A precise copy of the data is required, with every picture left out.
[[ PROVIDED MATERIAL, beginning ]]
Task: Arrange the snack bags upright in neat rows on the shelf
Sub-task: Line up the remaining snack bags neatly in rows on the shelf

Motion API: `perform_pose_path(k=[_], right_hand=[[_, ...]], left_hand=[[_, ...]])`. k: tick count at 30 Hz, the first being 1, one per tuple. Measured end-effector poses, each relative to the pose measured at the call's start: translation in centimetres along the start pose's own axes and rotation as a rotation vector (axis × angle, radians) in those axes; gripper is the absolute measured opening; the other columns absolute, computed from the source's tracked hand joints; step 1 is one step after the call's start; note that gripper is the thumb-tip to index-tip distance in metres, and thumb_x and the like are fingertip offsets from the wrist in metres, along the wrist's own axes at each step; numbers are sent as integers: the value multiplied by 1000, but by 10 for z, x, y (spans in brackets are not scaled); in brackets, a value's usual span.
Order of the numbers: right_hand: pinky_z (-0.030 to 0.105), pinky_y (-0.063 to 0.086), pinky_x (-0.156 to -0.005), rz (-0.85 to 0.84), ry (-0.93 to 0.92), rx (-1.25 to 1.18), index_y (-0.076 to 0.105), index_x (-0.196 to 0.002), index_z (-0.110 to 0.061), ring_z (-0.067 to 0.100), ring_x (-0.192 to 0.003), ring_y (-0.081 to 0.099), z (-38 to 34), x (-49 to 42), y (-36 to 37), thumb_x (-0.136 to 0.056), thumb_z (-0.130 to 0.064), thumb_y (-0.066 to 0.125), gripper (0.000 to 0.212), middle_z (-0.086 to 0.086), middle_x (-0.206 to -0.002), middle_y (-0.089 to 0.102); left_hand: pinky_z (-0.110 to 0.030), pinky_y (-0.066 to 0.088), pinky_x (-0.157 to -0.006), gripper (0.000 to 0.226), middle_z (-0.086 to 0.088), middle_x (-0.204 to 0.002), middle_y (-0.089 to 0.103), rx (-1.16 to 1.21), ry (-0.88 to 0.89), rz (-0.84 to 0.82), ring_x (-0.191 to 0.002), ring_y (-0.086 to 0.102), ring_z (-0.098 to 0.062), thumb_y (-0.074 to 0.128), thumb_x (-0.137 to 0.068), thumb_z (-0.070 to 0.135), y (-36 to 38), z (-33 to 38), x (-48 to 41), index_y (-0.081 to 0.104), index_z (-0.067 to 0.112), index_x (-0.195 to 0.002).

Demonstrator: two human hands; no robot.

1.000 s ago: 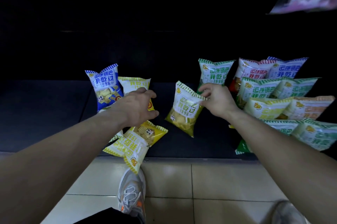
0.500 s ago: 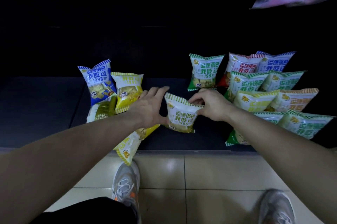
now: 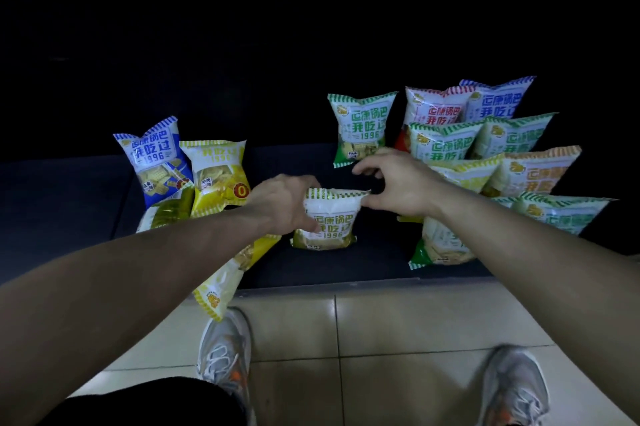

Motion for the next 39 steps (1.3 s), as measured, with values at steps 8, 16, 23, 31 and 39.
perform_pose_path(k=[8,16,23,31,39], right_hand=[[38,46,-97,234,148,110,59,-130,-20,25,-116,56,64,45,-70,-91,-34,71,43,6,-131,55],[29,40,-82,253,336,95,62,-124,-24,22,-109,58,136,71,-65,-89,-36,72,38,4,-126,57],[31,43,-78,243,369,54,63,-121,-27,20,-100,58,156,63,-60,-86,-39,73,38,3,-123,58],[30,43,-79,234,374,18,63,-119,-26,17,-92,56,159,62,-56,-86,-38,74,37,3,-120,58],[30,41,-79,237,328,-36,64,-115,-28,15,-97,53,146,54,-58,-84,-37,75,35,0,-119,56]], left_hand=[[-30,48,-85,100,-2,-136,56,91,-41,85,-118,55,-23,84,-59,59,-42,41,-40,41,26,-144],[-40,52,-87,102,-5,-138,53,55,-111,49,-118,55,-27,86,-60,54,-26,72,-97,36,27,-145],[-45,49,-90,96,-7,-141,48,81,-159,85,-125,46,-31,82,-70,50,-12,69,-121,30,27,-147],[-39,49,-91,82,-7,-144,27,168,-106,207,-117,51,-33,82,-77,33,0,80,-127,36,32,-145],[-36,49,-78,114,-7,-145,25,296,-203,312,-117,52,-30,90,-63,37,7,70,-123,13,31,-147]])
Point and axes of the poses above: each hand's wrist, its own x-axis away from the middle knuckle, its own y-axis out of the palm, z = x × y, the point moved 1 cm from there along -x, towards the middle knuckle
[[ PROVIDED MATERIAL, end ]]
* _TASK RESULT_
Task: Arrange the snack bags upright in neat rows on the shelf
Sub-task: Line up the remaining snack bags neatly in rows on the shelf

Motion API: `perform_pose_path(k=[_], right_hand=[[_, ...]], left_hand=[[_, ...]])`. k: tick count at 30 Hz, the first being 1, one per tuple. Measured end-effector poses, each relative to the pose measured at the call's start: translation in centimetres along the start pose's own axes and rotation as a rotation vector (axis × angle, radians) in those axes; gripper is the absolute measured opening; the other columns absolute, computed from the source's tracked hand joints; step 1 is one step after the call's start; note that gripper is the thumb-tip to index-tip distance in metres, and thumb_x and the like are fingertip offsets from the wrist in metres, along the wrist's own axes at each step; numbers are sent as integers: the value multiplied by 1000, but by 10 for z, x, y (spans in brackets are not scaled); in brackets, a value's usual span.
Order of the numbers: right_hand: pinky_z (-0.030 to 0.105), pinky_y (-0.063 to 0.086), pinky_x (-0.156 to -0.005), rz (-0.85 to 0.84), ry (-0.93 to 0.92), rx (-1.25 to 1.18), index_y (-0.076 to 0.105), index_x (-0.196 to 0.002), index_z (-0.110 to 0.061), ring_z (-0.067 to 0.100), ring_x (-0.192 to 0.003), ring_y (-0.081 to 0.099), z (-38 to 34), x (-49 to 42), y (-36 to 37), thumb_x (-0.136 to 0.056), thumb_z (-0.130 to 0.064), thumb_y (-0.066 to 0.125), gripper (0.000 to 0.212), middle_z (-0.086 to 0.086), middle_x (-0.206 to -0.002), middle_y (-0.089 to 0.102); left_hand: pinky_z (-0.110 to 0.030), pinky_y (-0.066 to 0.088), pinky_x (-0.157 to -0.006), gripper (0.000 to 0.226), middle_z (-0.086 to 0.088), middle_x (-0.204 to 0.002), middle_y (-0.089 to 0.103), rx (-1.16 to 1.21), ry (-0.88 to 0.89), rz (-0.84 to 0.82), ring_x (-0.191 to 0.002), ring_y (-0.086 to 0.102), ring_z (-0.098 to 0.062), thumb_y (-0.074 to 0.128), thumb_x (-0.137 to 0.068), thumb_z (-0.070 to 0.135), y (-36 to 38), z (-33 to 38), x (-48 to 41), index_y (-0.081 to 0.104), index_z (-0.067 to 0.112), index_x (-0.195 to 0.002).

Demonstrator: two human hands; no robot.

1.000 s ago: 
0.500 s ago: 
now: 

Motion for the next 39 steps (1.3 s), as measured, with values at steps 8, 16, 23, 31 and 39.
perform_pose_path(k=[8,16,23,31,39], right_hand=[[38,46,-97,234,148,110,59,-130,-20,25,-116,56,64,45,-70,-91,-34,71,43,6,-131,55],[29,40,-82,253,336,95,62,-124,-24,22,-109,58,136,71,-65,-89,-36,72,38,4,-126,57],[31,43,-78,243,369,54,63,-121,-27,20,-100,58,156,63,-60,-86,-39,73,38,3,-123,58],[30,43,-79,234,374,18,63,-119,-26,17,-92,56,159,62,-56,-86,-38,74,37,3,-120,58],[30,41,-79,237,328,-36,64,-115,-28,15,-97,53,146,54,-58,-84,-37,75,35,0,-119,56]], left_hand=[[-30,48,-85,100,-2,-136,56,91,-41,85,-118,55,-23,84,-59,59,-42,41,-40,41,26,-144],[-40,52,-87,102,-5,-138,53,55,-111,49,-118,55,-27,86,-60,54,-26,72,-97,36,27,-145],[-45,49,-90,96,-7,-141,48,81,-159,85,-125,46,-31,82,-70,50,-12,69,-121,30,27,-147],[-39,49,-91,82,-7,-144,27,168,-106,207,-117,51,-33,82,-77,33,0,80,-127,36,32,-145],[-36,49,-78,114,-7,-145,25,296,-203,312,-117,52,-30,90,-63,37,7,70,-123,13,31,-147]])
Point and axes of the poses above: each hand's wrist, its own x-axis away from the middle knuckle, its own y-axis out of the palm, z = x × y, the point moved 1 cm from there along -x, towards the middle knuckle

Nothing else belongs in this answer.